===== DATA

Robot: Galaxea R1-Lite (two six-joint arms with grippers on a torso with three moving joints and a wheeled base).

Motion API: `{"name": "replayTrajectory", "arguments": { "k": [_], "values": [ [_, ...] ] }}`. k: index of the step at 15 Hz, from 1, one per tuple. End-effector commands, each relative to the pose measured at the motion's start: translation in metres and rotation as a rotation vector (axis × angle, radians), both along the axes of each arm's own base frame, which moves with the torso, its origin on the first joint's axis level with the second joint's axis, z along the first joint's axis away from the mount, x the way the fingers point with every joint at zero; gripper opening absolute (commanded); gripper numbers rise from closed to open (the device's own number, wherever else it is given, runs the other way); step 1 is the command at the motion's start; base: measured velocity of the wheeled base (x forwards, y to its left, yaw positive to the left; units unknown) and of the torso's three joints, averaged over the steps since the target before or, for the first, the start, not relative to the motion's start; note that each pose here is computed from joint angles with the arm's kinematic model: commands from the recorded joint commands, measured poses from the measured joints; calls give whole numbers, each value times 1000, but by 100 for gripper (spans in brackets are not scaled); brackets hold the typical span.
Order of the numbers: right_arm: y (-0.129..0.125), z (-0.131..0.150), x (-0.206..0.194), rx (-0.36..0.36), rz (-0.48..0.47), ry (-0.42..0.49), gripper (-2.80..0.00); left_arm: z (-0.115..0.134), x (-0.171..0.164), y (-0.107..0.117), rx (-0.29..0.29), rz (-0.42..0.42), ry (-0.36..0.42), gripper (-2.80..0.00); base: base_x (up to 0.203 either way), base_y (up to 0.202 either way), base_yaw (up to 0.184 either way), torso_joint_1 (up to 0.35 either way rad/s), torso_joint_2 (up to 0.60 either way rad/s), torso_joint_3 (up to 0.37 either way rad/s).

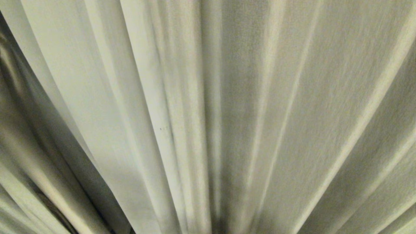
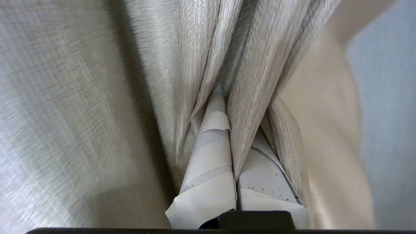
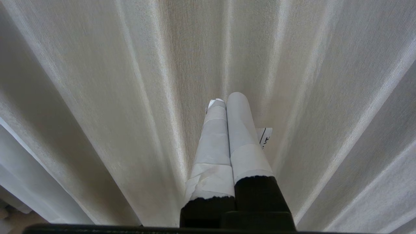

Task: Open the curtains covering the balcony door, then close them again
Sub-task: Pull the outer curtains open on both sides

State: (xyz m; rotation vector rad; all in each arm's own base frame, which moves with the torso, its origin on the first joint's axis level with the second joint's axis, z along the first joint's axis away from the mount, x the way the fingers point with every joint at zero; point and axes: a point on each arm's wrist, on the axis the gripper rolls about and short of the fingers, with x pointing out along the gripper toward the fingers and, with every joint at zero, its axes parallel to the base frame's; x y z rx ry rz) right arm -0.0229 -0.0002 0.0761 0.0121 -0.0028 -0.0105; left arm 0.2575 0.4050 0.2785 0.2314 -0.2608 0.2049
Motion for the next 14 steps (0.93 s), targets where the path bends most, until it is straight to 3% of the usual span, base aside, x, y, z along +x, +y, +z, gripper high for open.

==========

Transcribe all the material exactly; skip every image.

Robot: Galaxea R1-Lite (two six-joint arms with grippers on a torso with three moving joints and a wheeled base).

Motion API: `{"name": "replayTrajectory", "arguments": { "k": [_], "values": [ [_, ...] ] }}`. k: index of the step at 15 Hz, from 1, one per tuple. End-effector commands, each relative to the pose measured at the motion's start: translation in metres and rotation as a rotation vector (axis × angle, radians), both along the axes of each arm's own base frame, which moves with the torso, its origin on the first joint's axis level with the second joint's axis, z along the first joint's axis away from the mount, x the way the fingers point with every joint at zero; gripper opening absolute (commanded); gripper numbers rise from closed to open (the device's own number, wherever else it is given, runs the other way); step 1 is the command at the motion's start; base: measured velocity of the wheeled base (x forwards, y to its left, yaw positive to the left; units unknown) and of the torso's three joints, averaged over the steps since the target before or, for the first, the start, not relative to the motion's start; note that each pose here is computed from joint angles with the arm's kinematic model: commands from the recorded joint commands, measured poses from the measured joints; calls give whole numbers, each value times 1000, but by 100 for gripper (spans in brackets are not scaled); brackets hold the typical span.
Order of the numbers: right_arm: y (-0.129..0.125), z (-0.131..0.150), x (-0.206..0.194), rx (-0.36..0.36), rz (-0.48..0.47), ry (-0.42..0.49), gripper (-2.80..0.00); left_arm: z (-0.115..0.134), x (-0.171..0.164), y (-0.107..0.117), rx (-0.29..0.29), rz (-0.42..0.42), ry (-0.36..0.42), gripper (-2.80..0.00); base: base_x (up to 0.203 either way), base_y (up to 0.202 either way), base_yaw (up to 0.184 either way), torso_joint_1 (up to 0.35 either way rad/s), torso_joint_2 (up to 0.60 either way rad/s), torso_joint_3 (up to 0.37 either way rad/s).


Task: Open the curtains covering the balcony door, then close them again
Sub-task: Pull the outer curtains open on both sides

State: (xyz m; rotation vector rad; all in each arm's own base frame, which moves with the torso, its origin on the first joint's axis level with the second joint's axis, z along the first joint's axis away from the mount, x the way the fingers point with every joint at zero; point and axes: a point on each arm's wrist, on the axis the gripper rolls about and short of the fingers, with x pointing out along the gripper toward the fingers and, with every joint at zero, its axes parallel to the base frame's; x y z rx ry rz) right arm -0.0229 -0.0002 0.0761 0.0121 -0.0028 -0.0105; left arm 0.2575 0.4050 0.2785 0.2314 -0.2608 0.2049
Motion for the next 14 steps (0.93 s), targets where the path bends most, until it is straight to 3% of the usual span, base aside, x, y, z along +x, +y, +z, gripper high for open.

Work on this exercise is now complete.